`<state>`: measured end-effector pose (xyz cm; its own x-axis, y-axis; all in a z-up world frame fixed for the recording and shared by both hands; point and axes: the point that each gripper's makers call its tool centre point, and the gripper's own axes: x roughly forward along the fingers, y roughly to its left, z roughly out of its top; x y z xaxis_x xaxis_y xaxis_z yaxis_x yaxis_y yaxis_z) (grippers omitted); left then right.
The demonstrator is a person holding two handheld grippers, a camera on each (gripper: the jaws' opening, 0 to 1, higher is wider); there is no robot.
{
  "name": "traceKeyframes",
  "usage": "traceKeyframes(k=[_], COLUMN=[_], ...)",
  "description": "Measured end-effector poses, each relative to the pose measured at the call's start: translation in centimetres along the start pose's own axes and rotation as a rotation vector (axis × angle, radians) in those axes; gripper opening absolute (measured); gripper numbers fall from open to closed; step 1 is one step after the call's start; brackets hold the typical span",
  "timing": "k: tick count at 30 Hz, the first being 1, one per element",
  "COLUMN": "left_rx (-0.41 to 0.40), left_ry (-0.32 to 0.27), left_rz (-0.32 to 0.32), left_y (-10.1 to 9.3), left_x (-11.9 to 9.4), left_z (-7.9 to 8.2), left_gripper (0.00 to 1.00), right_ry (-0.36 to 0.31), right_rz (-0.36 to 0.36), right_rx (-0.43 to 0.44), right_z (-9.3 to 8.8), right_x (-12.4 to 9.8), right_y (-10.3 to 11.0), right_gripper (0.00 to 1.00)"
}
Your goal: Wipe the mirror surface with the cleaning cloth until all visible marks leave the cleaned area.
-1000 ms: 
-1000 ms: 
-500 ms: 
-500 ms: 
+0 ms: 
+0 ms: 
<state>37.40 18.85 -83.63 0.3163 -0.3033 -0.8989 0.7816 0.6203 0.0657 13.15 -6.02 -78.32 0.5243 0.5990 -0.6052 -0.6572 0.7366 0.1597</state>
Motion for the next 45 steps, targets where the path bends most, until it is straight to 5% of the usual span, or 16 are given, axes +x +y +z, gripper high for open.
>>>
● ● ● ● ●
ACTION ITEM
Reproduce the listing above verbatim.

ANSWER AREA
`<state>`: measured end-effector pose (xyz cm; its own x-axis, y-axis; all in a z-up world frame fixed for the recording and shared by both hands; point and axes: the point that each gripper's makers call its tool centre point, and the gripper's own axes: x roughly forward along the fingers, y roughly to its left, z roughly out of its top; x y z xaxis_x xaxis_y xaxis_z yaxis_x yaxis_y yaxis_z) (grippers omitted); left then right.
The demonstrator is a person holding two handheld grippers, a camera on each (gripper: the jaws' opening, 0 to 1, higher is wider); there is no robot.
{
  "name": "traceKeyframes",
  "usage": "traceKeyframes(k=[_], COLUMN=[_], ...)",
  "description": "Measured end-effector poses, each relative to the pose measured at the call's start: translation in centimetres along the start pose's own axes and rotation as a rotation vector (axis × angle, radians) in those axes; gripper opening absolute (measured); gripper numbers fall from open to closed; step 1 is one step after the call's start; brackets hold the typical span",
  "timing": "k: tick count at 30 Hz, the first being 1, one per element",
  "COLUMN": "left_rx (-0.41 to 0.40), left_ry (-0.32 to 0.27), left_rz (-0.32 to 0.32), left_y (-10.1 to 9.3), left_x (-11.9 to 9.4), left_z (-7.9 to 8.2), left_gripper (0.00 to 1.00), right_ry (-0.36 to 0.31), right_rz (-0.36 to 0.36), right_rx (-0.43 to 0.44), right_z (-9.3 to 8.8), right_x (-12.4 to 9.8), right_y (-10.3 to 11.0), right_gripper (0.00 to 1.00)"
}
Your goal: Wipe the mirror surface with the cleaning cloth until all visible marks leave the cleaned area.
-1000 ms: 
-1000 ms: 
-500 ms: 
-500 ms: 
+0 ms: 
+0 ms: 
<state>37.40 18.85 -83.63 0.3163 -0.3033 -0.8989 0.7816 0.6203 0.0657 13.15 -6.02 -78.32 0.5243 0.5990 -0.6052 -0.6572 0.7366 0.1597</state>
Motion for the next 45 steps, targets where the path bends most, until it is straight to 5% of the usual span, or 16 are given, axes +x +y +z, gripper high for open.
>>>

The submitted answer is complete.